Give back the whole listing exactly as it is written.

BEGIN COLLECTED MATERIAL

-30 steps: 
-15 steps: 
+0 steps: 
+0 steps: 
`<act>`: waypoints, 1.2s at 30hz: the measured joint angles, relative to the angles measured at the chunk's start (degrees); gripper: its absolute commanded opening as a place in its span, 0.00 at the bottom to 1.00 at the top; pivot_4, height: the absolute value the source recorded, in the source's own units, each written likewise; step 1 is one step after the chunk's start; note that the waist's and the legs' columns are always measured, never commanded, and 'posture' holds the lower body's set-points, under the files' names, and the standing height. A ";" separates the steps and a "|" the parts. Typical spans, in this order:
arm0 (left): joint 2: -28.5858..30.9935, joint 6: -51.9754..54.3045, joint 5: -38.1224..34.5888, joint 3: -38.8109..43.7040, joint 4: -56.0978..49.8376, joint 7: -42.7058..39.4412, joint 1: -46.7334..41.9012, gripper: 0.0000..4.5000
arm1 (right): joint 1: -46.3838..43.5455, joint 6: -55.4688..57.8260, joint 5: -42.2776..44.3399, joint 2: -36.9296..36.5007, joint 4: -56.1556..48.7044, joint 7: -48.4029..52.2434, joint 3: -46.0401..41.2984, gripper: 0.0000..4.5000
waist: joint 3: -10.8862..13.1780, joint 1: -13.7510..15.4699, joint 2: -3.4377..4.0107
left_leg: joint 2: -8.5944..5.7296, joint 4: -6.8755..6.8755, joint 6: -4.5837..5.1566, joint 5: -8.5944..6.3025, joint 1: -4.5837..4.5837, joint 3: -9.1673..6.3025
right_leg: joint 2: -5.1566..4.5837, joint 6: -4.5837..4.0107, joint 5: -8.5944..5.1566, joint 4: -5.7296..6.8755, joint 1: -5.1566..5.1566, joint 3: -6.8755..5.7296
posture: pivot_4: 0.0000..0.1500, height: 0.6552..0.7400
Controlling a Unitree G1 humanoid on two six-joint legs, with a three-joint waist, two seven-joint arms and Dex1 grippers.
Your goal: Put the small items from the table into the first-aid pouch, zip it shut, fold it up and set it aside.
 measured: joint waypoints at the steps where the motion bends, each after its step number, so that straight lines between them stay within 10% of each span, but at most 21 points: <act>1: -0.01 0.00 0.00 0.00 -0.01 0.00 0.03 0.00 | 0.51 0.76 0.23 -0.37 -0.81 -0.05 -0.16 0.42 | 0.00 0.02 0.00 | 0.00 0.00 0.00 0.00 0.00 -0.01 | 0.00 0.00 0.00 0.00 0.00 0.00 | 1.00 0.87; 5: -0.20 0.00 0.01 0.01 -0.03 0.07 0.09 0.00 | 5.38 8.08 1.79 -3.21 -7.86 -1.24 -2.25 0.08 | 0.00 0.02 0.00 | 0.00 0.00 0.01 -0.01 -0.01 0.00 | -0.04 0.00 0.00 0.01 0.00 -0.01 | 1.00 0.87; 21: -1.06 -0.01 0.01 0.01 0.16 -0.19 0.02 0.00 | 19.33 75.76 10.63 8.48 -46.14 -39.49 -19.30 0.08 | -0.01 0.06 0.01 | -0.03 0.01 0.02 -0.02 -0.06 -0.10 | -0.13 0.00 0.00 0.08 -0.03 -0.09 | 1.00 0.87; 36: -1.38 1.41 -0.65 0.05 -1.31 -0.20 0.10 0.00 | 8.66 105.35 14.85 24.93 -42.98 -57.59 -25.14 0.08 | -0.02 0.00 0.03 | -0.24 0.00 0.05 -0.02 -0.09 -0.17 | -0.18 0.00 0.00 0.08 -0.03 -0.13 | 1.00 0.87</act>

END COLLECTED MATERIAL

- WRITTEN ANSWER -
-30 steps: 
-15 steps: 
+0 steps: 
+0 steps: 
`<act>`: waypoints, 1.2s at 30hz: the measured joint angles, relative to the angles measured at the chunk's start (degrees); gripper: its absolute commanded opening as a place in its span, 0.00 at the bottom to 1.00 at the top; pivot_4, height: the absolute value the source recorded, in the source's own units, each written likewise; step 1 is one step after the chunk's start; note that the waist's and the legs' columns are always measured, never commanded, and 'posture' holds the lower body's set-points, under the files' names, and the standing height. A ";" separates the steps and a "|" the parts. Typical spans, in this order:
arm0 (left): joint 2: -28.5858..30.9935, joint 6: -51.9754..54.3045, joint 5: -38.1224..34.5888, joint 3: -38.8109..43.7040, joint 4: -56.0978..49.8376, joint 7: -42.7058..39.4412, joint 1: -46.7334..41.9012, gripper: 0.0000..4.5000
arm1 (right): joint 1: -46.3838..43.5455, joint 6: -55.4688..57.8260, joint 5: -42.2776..44.3399, joint 2: -36.9296..36.5007, joint 4: -56.1556..48.7044, joint 7: -48.4029..52.2434, joint 3: -46.0401..41.2984, gripper: 0.0000..4.5000
waist: joint 3: -10.8862..13.1780, joint 1: -13.7510..15.4699, joint 2: -3.4377..4.0107
left_leg: joint 2: -8.5944..5.7296, joint 4: -6.8755..6.8755, joint 6: -4.5837..5.1566, joint 5: -8.5944..6.3025, joint 1: -4.5837..4.5837, joint 3: -9.1673..6.3025
right_leg: joint 2: -5.1566..4.5837, joint 6: -4.5837..4.0107, joint 5: -8.5944..5.1566, joint 4: -5.7296..6.8755, joint 1: -5.1566..5.1566, joint 3: -6.8755..5.7296
posture: pivot_4: 0.0000..0.1500, height: 0.6552..0.7400
Controlling a Unitree G1 humanoid on two six-joint legs, with a three-joint waist, two seven-joint arms and Dex1 grippers.
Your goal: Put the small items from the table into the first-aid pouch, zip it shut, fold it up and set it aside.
 measured: joint waypoints at the steps where the motion bends, each after its step number, so that straight lines between them stay within 10% of each span, but at most 21 points: <act>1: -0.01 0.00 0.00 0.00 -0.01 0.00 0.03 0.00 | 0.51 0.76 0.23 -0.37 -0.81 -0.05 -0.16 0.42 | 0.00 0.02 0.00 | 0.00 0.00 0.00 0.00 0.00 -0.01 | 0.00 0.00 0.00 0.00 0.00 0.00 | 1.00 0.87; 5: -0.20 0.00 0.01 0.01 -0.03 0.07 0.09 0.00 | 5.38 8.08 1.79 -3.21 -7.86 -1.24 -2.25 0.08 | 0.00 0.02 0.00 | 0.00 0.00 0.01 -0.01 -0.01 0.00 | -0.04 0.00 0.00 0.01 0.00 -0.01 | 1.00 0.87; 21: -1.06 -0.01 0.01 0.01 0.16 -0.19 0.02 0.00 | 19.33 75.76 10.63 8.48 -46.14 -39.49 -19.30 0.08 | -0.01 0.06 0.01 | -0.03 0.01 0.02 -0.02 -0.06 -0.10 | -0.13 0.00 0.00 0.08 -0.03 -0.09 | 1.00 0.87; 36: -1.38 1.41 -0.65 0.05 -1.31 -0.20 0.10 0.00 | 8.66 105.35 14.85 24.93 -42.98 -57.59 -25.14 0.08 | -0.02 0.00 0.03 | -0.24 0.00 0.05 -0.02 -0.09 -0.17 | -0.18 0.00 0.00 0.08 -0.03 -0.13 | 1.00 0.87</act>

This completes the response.